-- Brief --
Write out every line of the material exactly as it appears.

-- Dataset content --
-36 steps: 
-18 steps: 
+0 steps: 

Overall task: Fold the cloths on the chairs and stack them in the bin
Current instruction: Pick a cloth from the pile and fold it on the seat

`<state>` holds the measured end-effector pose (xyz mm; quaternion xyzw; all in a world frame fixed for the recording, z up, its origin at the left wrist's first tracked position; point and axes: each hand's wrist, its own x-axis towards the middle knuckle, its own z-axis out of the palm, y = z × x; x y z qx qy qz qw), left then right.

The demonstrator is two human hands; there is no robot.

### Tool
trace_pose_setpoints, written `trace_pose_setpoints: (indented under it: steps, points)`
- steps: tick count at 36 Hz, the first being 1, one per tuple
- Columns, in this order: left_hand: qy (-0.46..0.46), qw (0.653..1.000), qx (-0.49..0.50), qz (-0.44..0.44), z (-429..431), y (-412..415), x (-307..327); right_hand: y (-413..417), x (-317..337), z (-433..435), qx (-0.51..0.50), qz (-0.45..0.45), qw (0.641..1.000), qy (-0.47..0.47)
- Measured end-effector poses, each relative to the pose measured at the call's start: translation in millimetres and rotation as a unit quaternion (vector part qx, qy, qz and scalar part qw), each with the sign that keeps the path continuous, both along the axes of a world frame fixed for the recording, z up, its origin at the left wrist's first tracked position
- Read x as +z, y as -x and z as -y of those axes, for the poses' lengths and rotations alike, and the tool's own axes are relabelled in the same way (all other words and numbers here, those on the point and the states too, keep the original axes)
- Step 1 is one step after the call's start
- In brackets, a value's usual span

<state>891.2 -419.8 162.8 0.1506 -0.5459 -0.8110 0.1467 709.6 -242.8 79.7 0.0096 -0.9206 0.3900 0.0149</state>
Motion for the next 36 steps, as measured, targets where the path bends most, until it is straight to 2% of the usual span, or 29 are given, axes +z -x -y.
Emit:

-- Exercise solution --
-36 steps: 
-18 steps: 
+0 steps: 

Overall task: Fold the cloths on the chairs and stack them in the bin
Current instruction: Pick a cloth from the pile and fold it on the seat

`<state>` holds the measured end-effector pose (xyz mm; quaternion xyzw; all in a world frame fixed for the recording, z up, its origin at the left wrist's first tracked position; point and axes: each hand's wrist, its own x-axis towards the middle knuckle, its own z-axis out of the palm, y = z × x; x y z qx qy qz qw), left then right.

The demonstrator is two human hands; there is no robot.

### Tool
trace_pose_setpoints, written `trace_pose_setpoints: (indented under it: steps, points)`
- steps: tick count at 36 Hz, the first being 1, one per tuple
- Columns, in this order: left_hand: qy (-0.46..0.46), qw (0.653..1.000), qx (-0.49..0.50), qz (-0.44..0.44), z (-429..431), y (-412..415), x (-307..327); right_hand: y (-413..417), x (-317..337), z (-433..435), qx (-0.51..0.50), qz (-0.45..0.45), qw (0.641..1.000), qy (-0.47..0.47)
- Measured end-effector poses, each relative to the pose measured at the call's start: translation in millimetres and rotation as a unit quaternion (vector part qx, qy, qz and scalar part qw), each with the sign that keeps the path continuous, both along the axes of a world frame fixed for the recording, z up, its origin at the left wrist's first tracked position
- Read x as +z, y as -x and z as -y of those axes, for the poses' lengths and rotations alike, and the tool's own axes are relabelled in the same way (all other words and numbers here, those on the point and the states too, keep the original axes)
- Step 1 is one step after the call's start
- In brackets, a value's usual span

<state>891.2 -419.8 162.8 0.1506 -0.5459 -0.8110 0.1467 709.6 -242.8 79.7 0.0096 -0.9206 0.3900 0.0149</state>
Motion for the next 36 steps, as measured, targets where the path bends most, until it is straight to 2% of the usual span, or 29 are given, axes +z -x -y.
Emit:

This exercise has nothing more to it.